Sostegno grandi imprese in crisi – Nell’ambito del fondo per la crescita sostenibile è istituito uno specifico stanziamento destinato all’erogazione di finanziamenti in favore di imprese di grande dimensione che presentano rilevanti difficoltà finanziarie ai fini della continuazione delle attività produttive e del mantenimento dei livelli occupazionali.

Fondo garanzia PMI – Viene incrementata la dotazione del Fondo di 300 milioni per l’anno 2017 e di 200 milioni per il 2018.

FS – È prevista una rimodulazione delle dote finanziaria per il contratto di programma delle Ferrovie dello Stato.

Liberalizzazione in materia di diritti d’autore – È superato il monopolio della SIAE in materia di raccolta dei diritti d’autore, estendendo a tutti gli organismi di gestione collettiva - ossia gli enti senza fine di lucro e a base associativa - operanti sul territorio dell’UE la possibilità di operare direttamente sul mercato italiano, senza alcuna intermediazione da parte della SIAE.

Missioni internazionali di pace – Sono incrementati gli stanziamenti per garantire la prosecuzione delle missioni internazionali per l’ultimo trimestre del 2017 e introdotte talune modifiche alla legge 21 luglio 2016, n. 145, concernente la partecipazione dell’Italia alle missioni, volte a semplificarne i procedimenti con particolare riferimento ai profili finanziari.
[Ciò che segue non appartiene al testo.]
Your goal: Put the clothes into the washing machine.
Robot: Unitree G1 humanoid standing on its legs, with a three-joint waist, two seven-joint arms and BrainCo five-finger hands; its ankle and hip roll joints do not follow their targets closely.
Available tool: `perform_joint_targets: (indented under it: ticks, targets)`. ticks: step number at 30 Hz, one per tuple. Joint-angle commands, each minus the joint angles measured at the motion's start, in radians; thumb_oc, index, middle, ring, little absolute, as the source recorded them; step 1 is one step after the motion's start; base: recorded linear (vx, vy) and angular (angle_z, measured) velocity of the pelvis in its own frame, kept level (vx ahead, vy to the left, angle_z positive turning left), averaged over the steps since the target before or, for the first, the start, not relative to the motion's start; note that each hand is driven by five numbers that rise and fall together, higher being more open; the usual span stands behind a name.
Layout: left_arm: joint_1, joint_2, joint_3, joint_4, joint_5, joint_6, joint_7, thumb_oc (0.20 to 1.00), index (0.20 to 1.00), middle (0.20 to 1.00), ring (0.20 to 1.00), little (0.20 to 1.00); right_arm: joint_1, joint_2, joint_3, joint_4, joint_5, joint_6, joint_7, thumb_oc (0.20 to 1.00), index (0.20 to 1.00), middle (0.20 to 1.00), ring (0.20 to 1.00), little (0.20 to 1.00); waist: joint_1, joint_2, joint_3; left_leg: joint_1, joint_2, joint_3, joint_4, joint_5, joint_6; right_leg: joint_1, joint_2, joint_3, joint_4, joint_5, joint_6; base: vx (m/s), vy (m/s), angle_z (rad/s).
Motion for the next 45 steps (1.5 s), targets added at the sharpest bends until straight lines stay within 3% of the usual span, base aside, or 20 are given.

Il decreto prevede, infine, il finanziamento del Fondo occupazione e di specifici obiettivi connessi all’attività di ricerca, assistenza e cura relativi al miglioramento dell’erogazione dei livelli essenziali di assistenza, ulteriori interventi per esigenze indifferibili in materia di assunzioni di personale nel comparto sicurezza, nonché disposizioni contabili per l’Associazione della Croce Rossa italiana

Alcune considerazioni sul Decreto Legge fiscale collegato alla Legge di bilancio 2018

Dalla lettura del comunicato stampa ufficiale del Governo emerge chiaramente quali siano gli obiettivi dell’Esecutivo uscente.

Tutto gira intorno alla necessità di reperire nuove risorse finanziarie per rispettare gli accordi assunti a livello comunitario.

Ovviamente non si può non salutare con favore lo stanziamento delle risorse finanziarie necessarie per scongiurare l’aumento delle aliquote IVA a partire dal 1° gennaio 2018. Tuttavia, appare molto controverso “il mezzo”. In sostanza l’Esecutivo utilizza le risorse derivanti dalla cosiddetta rottamazione delle cartelle dell’ex Equitalia, oggetto di proroga (rottamazione bis).

Su questo punto ci sentiamo di dissentire dall’operato del Governo. Il condono, al di là che lo si chiami rottamazione o in qualsiasi altro modo, è sempre un provvedimento ingiusto perché favorisce i furbetti a discapito dei contribuenti onesti e puntuali. Inoltre, la rottamazione bis non fa altro che danneggiare ancora la (già precaria) credibilità del nostro sistema fiscale. Il concetto che passa è che c’è sempre tempo per pagare.

Sullo split payment, infine, si sottolinea come i livelli raggiunti siano quasi “schizofrenici”; l’ulteriore estensione soggettiva prevista dal decreto legge fiscale, infatti, cambia nuovamente le carte in tavola. Dopo il caos derivante dal susseguirsi di diversi decreti ministeriali in materia, l’obiettivo è chiaramente allargare il più possibile il perimetro applicativo della scissione dei pagamenti. Con buona pace della chiarezza e della semplificazione.